Requirement: Below are records; the lines starting at the one with "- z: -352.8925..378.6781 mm" and ending at the one with "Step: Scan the" must be reproduced exactly, both included. Pictures must not appear.

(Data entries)
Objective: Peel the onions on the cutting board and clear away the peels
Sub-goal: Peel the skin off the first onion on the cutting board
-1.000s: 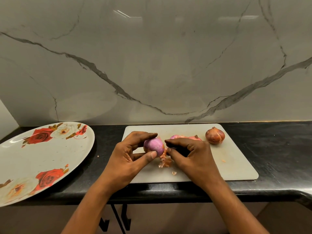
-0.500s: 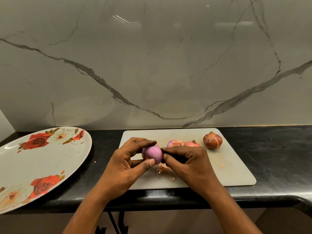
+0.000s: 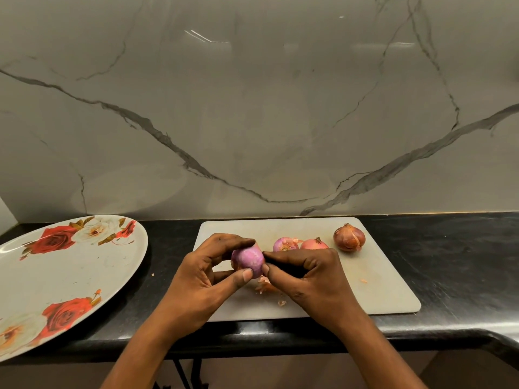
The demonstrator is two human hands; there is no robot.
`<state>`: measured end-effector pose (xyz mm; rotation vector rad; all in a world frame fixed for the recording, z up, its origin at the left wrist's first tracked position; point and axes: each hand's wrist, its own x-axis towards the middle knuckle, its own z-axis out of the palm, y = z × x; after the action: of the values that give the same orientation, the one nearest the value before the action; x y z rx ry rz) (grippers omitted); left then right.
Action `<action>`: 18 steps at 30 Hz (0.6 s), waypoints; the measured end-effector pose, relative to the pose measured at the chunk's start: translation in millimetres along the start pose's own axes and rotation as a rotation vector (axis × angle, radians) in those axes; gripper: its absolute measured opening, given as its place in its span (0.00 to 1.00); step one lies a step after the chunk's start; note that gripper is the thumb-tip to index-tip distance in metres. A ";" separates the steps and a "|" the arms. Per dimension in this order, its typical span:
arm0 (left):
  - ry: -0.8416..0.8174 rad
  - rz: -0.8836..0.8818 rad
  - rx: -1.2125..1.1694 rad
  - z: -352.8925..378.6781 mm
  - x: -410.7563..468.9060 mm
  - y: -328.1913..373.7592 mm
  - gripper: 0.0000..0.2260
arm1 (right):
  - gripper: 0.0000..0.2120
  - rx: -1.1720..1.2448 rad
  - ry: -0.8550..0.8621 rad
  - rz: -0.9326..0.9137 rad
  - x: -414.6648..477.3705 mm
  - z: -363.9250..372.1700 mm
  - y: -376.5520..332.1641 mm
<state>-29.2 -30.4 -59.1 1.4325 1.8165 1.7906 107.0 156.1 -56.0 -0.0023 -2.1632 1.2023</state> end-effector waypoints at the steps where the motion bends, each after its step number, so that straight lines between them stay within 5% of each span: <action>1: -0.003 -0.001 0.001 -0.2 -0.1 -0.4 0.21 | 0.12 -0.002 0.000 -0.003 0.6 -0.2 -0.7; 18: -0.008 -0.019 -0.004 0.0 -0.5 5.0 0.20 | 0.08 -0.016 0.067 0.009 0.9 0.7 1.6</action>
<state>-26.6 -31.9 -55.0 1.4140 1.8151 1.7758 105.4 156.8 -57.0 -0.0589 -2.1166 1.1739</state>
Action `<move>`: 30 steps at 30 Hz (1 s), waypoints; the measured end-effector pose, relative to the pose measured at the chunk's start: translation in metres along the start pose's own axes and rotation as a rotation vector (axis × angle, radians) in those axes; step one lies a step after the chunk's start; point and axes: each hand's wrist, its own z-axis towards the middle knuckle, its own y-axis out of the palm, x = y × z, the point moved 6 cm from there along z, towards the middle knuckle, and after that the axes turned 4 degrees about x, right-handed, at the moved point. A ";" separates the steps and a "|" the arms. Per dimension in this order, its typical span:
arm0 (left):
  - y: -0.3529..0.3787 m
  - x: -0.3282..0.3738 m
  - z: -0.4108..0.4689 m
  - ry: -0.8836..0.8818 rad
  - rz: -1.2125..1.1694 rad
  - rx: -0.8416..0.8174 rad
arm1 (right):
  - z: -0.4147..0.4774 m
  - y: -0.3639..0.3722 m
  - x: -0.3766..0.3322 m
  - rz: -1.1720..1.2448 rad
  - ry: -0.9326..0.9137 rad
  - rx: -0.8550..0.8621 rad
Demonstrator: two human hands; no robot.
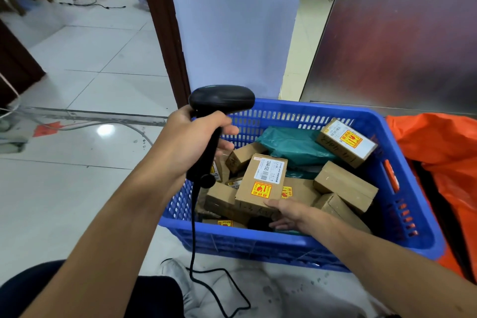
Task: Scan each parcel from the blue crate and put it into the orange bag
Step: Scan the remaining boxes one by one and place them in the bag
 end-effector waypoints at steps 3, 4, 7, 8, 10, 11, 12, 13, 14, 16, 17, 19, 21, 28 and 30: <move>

Response:
  - z: -352.8925..378.6781 mm
  - x: -410.7563..468.9060 mm
  - y: -328.1913..373.7592 mm
  - gripper: 0.0000..0.2260
arm1 (right):
  - gripper: 0.0000..0.2120
  - rx: -1.1720..1.2448 rad
  - ry: -0.8550..0.8621 rad
  - rz: -0.9326..0.9137 rad
  - x: -414.6648..477.3705 mm
  - z: -363.9250..372.1700 mm
  - y: -376.5520..332.1641 mm
<state>-29.2 -30.4 -59.1 1.4325 1.8165 1.7906 107.0 156.1 -56.0 -0.0023 -2.1632 1.2023</state> end-effector waypoints at the steps where the motion bends, each after its step number, so that straight lines between them stay within 5% of each span: <action>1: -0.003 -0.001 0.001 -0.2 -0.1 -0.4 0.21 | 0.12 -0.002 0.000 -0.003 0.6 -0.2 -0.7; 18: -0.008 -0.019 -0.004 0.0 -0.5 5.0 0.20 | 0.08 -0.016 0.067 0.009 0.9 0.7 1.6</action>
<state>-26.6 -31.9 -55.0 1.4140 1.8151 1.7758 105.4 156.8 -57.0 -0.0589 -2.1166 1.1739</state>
Action `<move>`: 30 steps at 30 Hz (1 s), waypoints; the measured end-effector pose, relative to the pose measured at the chunk's start: translation in metres along the start pose's own axes and rotation as a rotation vector (axis × angle, radians) in those axes; step one lies a step after the chunk's start; point and axes: each hand's wrist, its own z-axis towards the middle knuckle, its own y-axis out of the palm, x = y × z, the point moved 6 cm from there along z, towards the middle knuckle, and after that the axes turned 4 degrees about x, right-handed, at the moved point. A ";" separates the steps and a "|" the arms. Per dimension in this order, its typical span:
arm0 (left):
  - y: -0.3529..0.3787 m
  - x: -0.3282..0.3738 m
  - z: -0.4108..0.4689 m
  - ry: -0.8836..0.8818 rad
  - rz: -1.2125..1.1694 rad
  - rx: -0.8416..0.8174 rad
arm1 (right):
  - z: -0.4147..0.4774 m
  - y: -0.3639..0.3722 m
  - x: -0.3766..0.3322 m
  - rz: -1.1720..1.2448 rad
  - ry: -0.9326..0.9137 rad
  - rx: -0.8550..0.8621 rad
Demonstrator: two human hands; no robot.
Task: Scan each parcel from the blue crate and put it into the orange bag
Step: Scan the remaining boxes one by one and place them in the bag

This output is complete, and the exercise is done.